Les socialistes assurent la majorité au gouvernement sur les énergies renouvelables (Photo d’illustration : Élisabeth Borne et Agnès Pannier-Runacher en octobre 2022).
LUDOVIC MARIN / AFP Les socialistes assurent la majorité au gouvernement sur les énergies renouvelables (Photo d’illustration : Élisabeth Borne et Agnès Pannier-Runacher en octobre 2022).

POLITIQUE - Une bouffée d’air pour les éoliennes. Et pour le gouvernement. Les députés PS ont annoncé ce mardi 10 janvier au matin qu’ils voteraient pour le projet de loi dédié aux énergies renouvelables en fin d’après-midi, contrairement aux autres forces de gauche.

Les écologistes ont effectivement choisi « une abstention d’attente », pour mettre « la pression », tandis que les Insoumis et les communistes s’opposeront au texte pour dénoncer la « privatisation » de l’énergie. Dans ces conditions, l’annonce du groupe socialiste donne une — petite — marge au gouvernement qui redoutait un vote très serré, après la séance de questions au gouvernement. Sans leur apport, ni celui des députés du groupe LIOT - qui annoncent également leur soutien - la loi portée par Agnès Pannier-Runacher aurait pu être retoquée pour une poignée de votes.

Avec les roses, les voyants virent donc au vert. « Il y a des temps pour coopérer au nom de l’intérêt général et de l’urgence écologique », a estimé le socialiste Dominique Potier en conférence de presse, ce mardi, en saluant, pour le coup, « un vrai travail de dialogue entre les différents camps politiques et avec le gouvernement.

« Une loi inachevée, mais… »

Selon lui, « la loi est largement inachevée mais améliorée et profondément remaniée avec 70 amendements du groupe socialiste. » Les députés du parti emmené par Olivier Faure se réjouissent par exemple d’« avancées essentielles » sur la définition et la régulation de l’agrivoltaïsme, combinant agriculture et production d’énergie, comme vous pouvez le voir ci-dessous, ou sur le « partage de la valeur ».

Pour afficher ce contenu, vous devez mettre à jour vos paramètres de confidentialité.
Cliquez ici pour le faire.

« Nous avons évacué cette mauvaise idée de saupoudrer des aides aux particuliers », par une ristourne sur la facture des riverains d’éoliennes ou de projets photovoltaïques, s’est encore réjoui le député socialiste de Meurthe-et-Moselle. L’Assemblée nationale a en effet privilégié une proposition socialiste de mesures territoriales plus larges avec des fonds pour aider les ménages en situation de précarité énergétique ou pour financer des projets en faveur de la biodiversité.

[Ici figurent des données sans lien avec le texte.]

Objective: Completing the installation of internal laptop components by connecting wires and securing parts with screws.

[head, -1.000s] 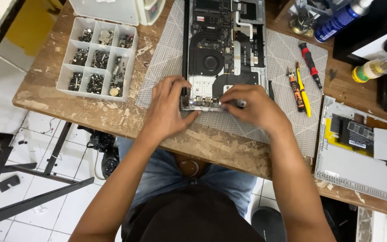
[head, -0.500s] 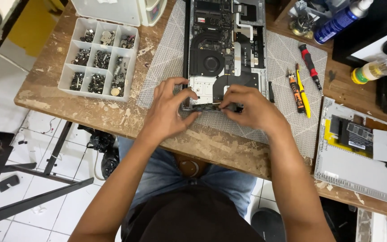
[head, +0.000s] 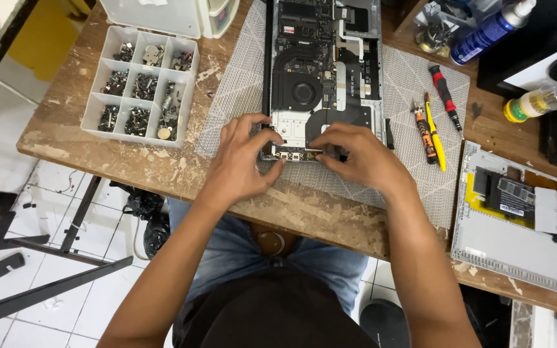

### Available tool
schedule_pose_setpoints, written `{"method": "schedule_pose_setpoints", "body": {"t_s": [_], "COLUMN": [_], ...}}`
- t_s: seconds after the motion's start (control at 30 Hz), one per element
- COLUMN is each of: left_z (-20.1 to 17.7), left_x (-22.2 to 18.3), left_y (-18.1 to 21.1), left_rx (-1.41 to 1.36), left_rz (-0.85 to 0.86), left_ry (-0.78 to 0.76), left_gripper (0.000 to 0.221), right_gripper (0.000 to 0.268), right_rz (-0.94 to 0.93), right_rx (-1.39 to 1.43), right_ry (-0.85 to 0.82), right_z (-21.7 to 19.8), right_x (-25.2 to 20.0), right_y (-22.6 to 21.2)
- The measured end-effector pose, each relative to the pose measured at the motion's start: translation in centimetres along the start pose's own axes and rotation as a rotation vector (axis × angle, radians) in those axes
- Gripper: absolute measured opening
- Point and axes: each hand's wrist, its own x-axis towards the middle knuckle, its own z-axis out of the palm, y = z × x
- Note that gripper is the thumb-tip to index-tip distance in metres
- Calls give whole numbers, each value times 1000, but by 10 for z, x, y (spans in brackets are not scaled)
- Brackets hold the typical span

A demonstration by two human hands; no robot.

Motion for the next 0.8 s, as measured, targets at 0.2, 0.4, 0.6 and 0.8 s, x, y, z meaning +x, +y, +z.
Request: {"method": "schedule_pose_setpoints", "body": {"t_s": [0.2, 0.4, 0.6, 0.8], "left_z": [-3, 0, -3, -8], "left_x": [1, -1, -1, -2], "left_y": [6, 3, 8, 10], "left_rx": [35, 102, 193, 29], "left_rz": [-18, 16, 29, 35], "left_ry": [-27, -16, -24, 4], "left_gripper": [27, 18, 18, 25], "right_gripper": [16, 13, 10, 10], "right_rz": [-38, -72, -74, -162], "right_rx": [-10, -74, -150, -214], "right_ry": [9, 37, 38, 87], "right_z": [5, 12, 19, 18], "right_x": [1, 2, 4, 4], "right_y": [4, 13, 21, 6]}}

De quoi satisfaire les élus du parti à la rose et au poing ? Le groupe à l’Assemblée souligne malgré tout que ce vote favorable n’est pas un « quitus ». « Nous serons extrêmement vigilants sur les discussions en commission mixte paritaire », entre députés et sénateurs, a prévenu Marie-Noëlle Battistel quand son collègue Arthur Delaporte insistait : « Ce n’est pas pour autant le signe que nous serons moins déterminés. »

La Première ministre, Élisabeth Borne, doit présenter le projet de réforme des retraites en fin de journée, au même moment que le vote de l’Assemblée nationale sur les énergies renouvelables. Chez les communistes, Sébastien Jumel a d’ailleurs appelé la gauche à ne « pas faire le cadeau au gouvernement » d’un soutien à un quelconque texte « dans cette mauvaise journée pour l’avenir de la protection sociale à la française ». Les insoumis estiment quant à eux que le projet d’Agnès Pannier-Runacher « fait la part belle à la marchandisation des énergies renouvelables ».

Dans le détail, ce projet vise à réduire les délais d’installation et rattraper le net retard de la France en matière d’énergies renouvelables : 19,3 % de la consommation finale brute d’énergie, bien en deçà de voisins européens. Le texte insiste notamment sur le photovoltaïque et l’éolien en mer, dans la lignée de l’ambition affichée par Emmanuel Macron de multiplier par dix d’ici à 2050 la capacité de production d’énergie solaire pour dépasser les 100 GW et de déployer 50 parcs éoliens en mer pour atteindre 40 GW. Sauf immense surprise, la droite et l’extrême droite s’opposeront au texte à l’Assemblée.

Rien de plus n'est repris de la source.